Do you really, honestly, think those are practical positions? Do those offer more explanatory value for behavior than the "cat" level? Pragmatically, we are looking at a cat, not a collection of cat organs in a cat skin. Clearly, your version of pragmatism is at best a distant mutant cousin of mine.
One can extend this type of logic to every level of organization and basically 'dispel' any entity. Behaviorists, by and large, merely set an arbitrary cut-off point at particular layer of organization in organisms. This isn't necessarily a bad thing if one is simply using it as a way to define a narrow disciplinary focus, but if it hardens into a dogma [as I suspect it has in your case] it ceases to be science and becomes ideology.

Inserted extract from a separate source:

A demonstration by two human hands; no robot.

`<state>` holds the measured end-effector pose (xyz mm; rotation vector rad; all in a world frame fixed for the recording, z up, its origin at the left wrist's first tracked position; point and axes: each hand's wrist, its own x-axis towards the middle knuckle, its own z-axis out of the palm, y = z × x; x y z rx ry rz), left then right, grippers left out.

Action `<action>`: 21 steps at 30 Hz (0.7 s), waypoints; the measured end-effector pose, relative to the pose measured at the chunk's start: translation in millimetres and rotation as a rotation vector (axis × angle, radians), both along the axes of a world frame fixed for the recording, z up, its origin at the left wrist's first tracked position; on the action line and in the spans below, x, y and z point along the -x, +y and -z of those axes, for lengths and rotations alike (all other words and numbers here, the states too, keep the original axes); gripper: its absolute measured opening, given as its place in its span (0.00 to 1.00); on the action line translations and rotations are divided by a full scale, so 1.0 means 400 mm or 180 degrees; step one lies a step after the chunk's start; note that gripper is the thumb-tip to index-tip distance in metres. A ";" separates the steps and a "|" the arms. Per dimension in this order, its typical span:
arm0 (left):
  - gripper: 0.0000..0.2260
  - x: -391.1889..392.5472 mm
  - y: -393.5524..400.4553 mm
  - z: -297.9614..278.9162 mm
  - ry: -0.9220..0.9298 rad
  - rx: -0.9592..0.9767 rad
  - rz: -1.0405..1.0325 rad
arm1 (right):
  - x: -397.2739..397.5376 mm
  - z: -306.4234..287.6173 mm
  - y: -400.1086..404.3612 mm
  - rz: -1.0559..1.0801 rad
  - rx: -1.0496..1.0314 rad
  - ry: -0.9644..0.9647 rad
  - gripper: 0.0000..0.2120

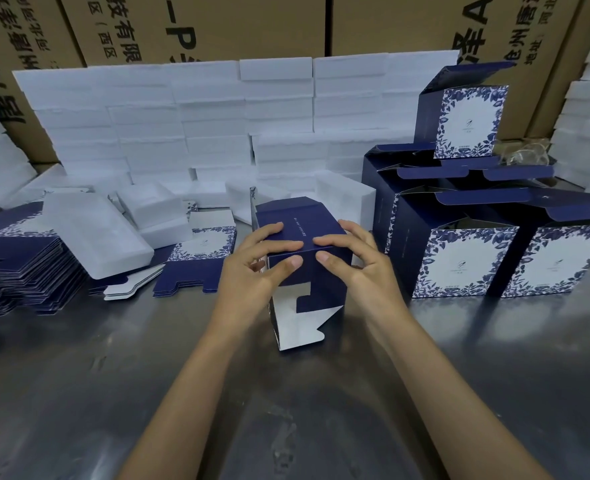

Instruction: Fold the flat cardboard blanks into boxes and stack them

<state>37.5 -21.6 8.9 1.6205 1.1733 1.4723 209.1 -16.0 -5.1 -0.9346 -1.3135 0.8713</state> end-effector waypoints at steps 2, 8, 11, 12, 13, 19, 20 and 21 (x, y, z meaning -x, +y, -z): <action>0.08 0.001 -0.002 -0.003 -0.0054 0.0013 -0.0015 | -0.008 0.001 0.001 0.0046 -0.0036 -0.0047 0.12; 0.08 0.002 -0.006 -0.006 0.0007 0.0035 -0.0012 | -0.019 0.002 0.005 0.0055 -0.0025 -0.0098 0.10; 0.09 -0.001 -0.008 -0.006 -0.0045 -0.0004 -0.0061 | -0.033 0.008 0.008 -0.0001 0.0020 -0.0020 0.11; 0.09 -0.006 -0.010 -0.007 -0.0049 -0.0040 -0.0106 | -0.034 0.008 0.008 0.0015 0.0043 -0.0008 0.12; 0.09 -0.012 -0.012 -0.006 -0.0040 -0.0085 -0.0169 | -0.033 0.009 0.008 0.0033 0.0071 -0.0006 0.13; 0.09 -0.010 -0.012 -0.010 -0.0155 -0.0318 -0.0694 | -0.042 0.011 0.009 0.0085 0.1058 -0.0216 0.22; 0.09 -0.009 -0.011 -0.010 -0.0211 -0.0338 -0.0777 | -0.040 0.013 0.011 0.0103 0.1324 -0.0424 0.21; 0.09 -0.011 -0.012 -0.011 -0.0281 -0.0351 -0.0847 | -0.036 0.015 0.011 0.0092 0.1558 -0.0568 0.23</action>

Arbitrary? No. Useful. We do this all the time, across disciplines. If it ceases being useful, we must take a different approach. This is not the case here.
I suppose the main thing I'm taking umbrage at is that the basis of most of your objections are ideological rather than scientific in nature. You need to be able to take off your behaviorists spectacles when weighing differing points of view. Judge them by their own merits and not by how much they depart from the ideology of behaviorism, or what ever other 'ism' you happen to ascribe to.
I did judge it by its merits.
Using that same logic, one can claim that there is no evidence of 'cats'. Images, what ever their composition, are ontologically real. The rationale behind such statements like "thus-n-thus doesn't exists because its merely composed of/consists of/emerges from X" is downright silly.
Sorry, you are using other logic. I am not responsible for your strawman of behaviorism.
Okay, I can accept that. I actually prefer that there be some disagreement -- otherwise we wouldn't have much to talk about
What I don't accept are blanket dismissals without balanced consideration of what is actually being said.
Glad that's not what I did.
I've already presented what I believe is a sufficient definition with more than enough examples. But since you insist on taking the questioning-by-attrition route I'm just simply going to throw the dictionary at you:
So... "the quality of sound"--which? Any? Pitch? Timbre? Loudness? Or is it something more than these? Is there a quality beyond the ones that can be modeled using what we know about the basilar membrane? (JREF poster "jj" has some absolutely stunning papers on artificial simulations of the human auditory system. You might be surprised by how much
quality can be quantified.)
If the above is not sufficient definition no word is sufficiently defined.
I can read a dictionary. I wanted to know what
you meant.
[snip]
Internal consistency and explanatory power.
So, then, you
do agree with the
usefulness criterion.
Most of the concepts invoked by SR and GR were pretty esoteric and had very little prospect of direct practical applicability anytime in the proximal future. Its eventual practicality followed from its degree of truthfulness.
Practicality is not just for teflon. It refers to how well things are explained. Einstein was accepted extremely rapidly, as scientific revolutions go, because his was simply a more useful--explaining more stuff--explanation than Newton's.
That is what the scientific method is for. The general process of science is a cyclical progression of observation -> postulation -> empirical testing, etc. If empirical tests contradict portions of a postulate it is either reformulated or discarded.
What would it take for you to falsify your axiom 3?